Start of Extracted material

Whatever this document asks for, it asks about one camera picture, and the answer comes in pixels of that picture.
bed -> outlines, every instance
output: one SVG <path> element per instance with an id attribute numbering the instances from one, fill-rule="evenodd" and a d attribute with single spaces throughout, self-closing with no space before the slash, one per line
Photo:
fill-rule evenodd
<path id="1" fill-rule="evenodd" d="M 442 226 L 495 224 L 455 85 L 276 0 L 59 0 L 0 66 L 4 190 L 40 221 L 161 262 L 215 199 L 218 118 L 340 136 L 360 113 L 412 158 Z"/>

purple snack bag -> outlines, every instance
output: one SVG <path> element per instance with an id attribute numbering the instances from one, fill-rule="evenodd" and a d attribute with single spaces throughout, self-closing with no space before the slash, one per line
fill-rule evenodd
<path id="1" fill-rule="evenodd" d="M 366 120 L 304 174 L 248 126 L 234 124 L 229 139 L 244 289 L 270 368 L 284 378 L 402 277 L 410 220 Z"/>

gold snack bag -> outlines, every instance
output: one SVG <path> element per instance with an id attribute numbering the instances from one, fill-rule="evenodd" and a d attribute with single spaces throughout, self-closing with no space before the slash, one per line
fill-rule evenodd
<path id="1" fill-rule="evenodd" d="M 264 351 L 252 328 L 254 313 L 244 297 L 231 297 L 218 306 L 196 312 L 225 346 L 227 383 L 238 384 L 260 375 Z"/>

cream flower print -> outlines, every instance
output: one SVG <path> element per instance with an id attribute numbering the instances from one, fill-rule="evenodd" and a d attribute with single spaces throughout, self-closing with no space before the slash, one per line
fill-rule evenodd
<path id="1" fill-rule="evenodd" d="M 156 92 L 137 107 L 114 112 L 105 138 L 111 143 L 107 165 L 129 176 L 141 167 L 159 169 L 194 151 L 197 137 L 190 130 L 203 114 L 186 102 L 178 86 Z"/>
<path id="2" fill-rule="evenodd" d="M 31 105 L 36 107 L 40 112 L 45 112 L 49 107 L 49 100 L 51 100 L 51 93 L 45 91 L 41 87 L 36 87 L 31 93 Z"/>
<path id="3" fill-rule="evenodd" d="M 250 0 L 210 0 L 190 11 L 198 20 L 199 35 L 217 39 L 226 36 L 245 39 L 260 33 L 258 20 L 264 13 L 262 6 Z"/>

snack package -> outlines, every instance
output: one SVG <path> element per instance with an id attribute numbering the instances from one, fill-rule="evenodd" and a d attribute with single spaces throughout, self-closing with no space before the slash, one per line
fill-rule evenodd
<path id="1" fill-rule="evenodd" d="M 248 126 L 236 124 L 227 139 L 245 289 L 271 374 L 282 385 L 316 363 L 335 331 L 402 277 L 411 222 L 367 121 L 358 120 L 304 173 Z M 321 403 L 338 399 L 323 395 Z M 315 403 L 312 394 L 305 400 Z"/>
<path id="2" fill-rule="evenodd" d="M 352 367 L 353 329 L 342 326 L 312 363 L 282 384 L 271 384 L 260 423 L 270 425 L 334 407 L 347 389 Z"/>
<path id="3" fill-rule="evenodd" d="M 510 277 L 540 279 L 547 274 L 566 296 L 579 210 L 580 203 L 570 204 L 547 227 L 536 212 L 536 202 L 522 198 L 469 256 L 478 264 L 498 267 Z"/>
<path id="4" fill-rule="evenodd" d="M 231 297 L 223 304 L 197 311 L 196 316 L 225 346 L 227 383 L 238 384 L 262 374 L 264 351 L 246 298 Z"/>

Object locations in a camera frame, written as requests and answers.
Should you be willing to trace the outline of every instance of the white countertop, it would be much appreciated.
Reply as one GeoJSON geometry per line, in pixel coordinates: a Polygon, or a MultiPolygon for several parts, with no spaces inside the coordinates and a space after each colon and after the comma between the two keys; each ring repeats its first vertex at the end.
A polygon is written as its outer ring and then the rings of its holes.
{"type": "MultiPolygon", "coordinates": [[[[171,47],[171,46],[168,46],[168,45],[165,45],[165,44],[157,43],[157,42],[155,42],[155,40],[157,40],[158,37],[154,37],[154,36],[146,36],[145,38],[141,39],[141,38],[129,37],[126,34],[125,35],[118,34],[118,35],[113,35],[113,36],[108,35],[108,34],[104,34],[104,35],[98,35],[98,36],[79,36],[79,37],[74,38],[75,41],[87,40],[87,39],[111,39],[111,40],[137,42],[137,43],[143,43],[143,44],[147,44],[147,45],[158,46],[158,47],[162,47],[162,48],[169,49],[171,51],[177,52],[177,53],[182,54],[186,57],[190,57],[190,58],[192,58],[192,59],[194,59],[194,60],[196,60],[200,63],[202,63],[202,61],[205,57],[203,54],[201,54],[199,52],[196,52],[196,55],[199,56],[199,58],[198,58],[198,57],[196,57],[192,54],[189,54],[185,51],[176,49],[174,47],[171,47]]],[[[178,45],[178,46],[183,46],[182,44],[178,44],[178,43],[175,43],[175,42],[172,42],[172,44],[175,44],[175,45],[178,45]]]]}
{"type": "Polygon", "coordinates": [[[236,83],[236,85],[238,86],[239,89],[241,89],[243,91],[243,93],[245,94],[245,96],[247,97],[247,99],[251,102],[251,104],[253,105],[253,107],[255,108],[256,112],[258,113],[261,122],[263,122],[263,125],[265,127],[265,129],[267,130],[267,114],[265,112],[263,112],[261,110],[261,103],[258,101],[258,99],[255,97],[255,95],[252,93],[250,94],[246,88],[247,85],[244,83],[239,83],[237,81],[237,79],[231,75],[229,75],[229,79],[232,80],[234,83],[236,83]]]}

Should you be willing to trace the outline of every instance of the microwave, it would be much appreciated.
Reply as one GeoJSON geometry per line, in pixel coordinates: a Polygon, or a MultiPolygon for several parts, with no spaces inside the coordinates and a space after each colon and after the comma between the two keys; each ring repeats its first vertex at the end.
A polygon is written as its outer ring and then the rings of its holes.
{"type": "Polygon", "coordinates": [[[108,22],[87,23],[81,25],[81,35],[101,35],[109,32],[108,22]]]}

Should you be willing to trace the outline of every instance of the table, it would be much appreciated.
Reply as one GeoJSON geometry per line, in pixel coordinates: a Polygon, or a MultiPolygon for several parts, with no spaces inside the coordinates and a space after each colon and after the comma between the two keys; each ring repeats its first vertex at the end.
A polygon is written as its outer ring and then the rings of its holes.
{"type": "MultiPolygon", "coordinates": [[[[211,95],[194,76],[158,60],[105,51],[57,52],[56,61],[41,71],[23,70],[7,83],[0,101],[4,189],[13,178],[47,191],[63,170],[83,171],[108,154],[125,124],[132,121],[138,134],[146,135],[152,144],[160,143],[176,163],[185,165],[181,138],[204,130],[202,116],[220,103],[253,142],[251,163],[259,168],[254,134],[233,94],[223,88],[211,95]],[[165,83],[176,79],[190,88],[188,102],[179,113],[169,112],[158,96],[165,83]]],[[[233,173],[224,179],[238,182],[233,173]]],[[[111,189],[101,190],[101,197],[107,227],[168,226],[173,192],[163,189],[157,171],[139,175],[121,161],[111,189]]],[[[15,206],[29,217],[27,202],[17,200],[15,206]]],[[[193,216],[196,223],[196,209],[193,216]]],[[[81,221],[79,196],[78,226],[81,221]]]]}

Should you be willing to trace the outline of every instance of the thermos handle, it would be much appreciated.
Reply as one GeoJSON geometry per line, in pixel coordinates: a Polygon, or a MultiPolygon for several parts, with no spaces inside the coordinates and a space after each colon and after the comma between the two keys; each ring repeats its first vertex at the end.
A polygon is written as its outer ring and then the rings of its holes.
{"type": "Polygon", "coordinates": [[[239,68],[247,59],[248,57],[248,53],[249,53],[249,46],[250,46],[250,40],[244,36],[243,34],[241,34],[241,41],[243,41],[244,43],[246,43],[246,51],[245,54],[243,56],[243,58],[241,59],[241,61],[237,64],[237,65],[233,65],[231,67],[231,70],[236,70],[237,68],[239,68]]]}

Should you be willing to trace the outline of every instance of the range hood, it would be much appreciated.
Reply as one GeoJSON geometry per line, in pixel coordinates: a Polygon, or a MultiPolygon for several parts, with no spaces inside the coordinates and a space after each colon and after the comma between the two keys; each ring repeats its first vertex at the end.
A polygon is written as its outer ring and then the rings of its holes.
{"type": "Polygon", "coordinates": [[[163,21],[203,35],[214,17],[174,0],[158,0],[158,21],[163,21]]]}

End of Extracted material

Assignment
Copy down each line in the entries that has the word "camera".

Problem solution
Whatever this document asks for, it asks about one camera picture, and the answer comes in pixels of that picture.
Object locations in a camera frame, written as requests and answers.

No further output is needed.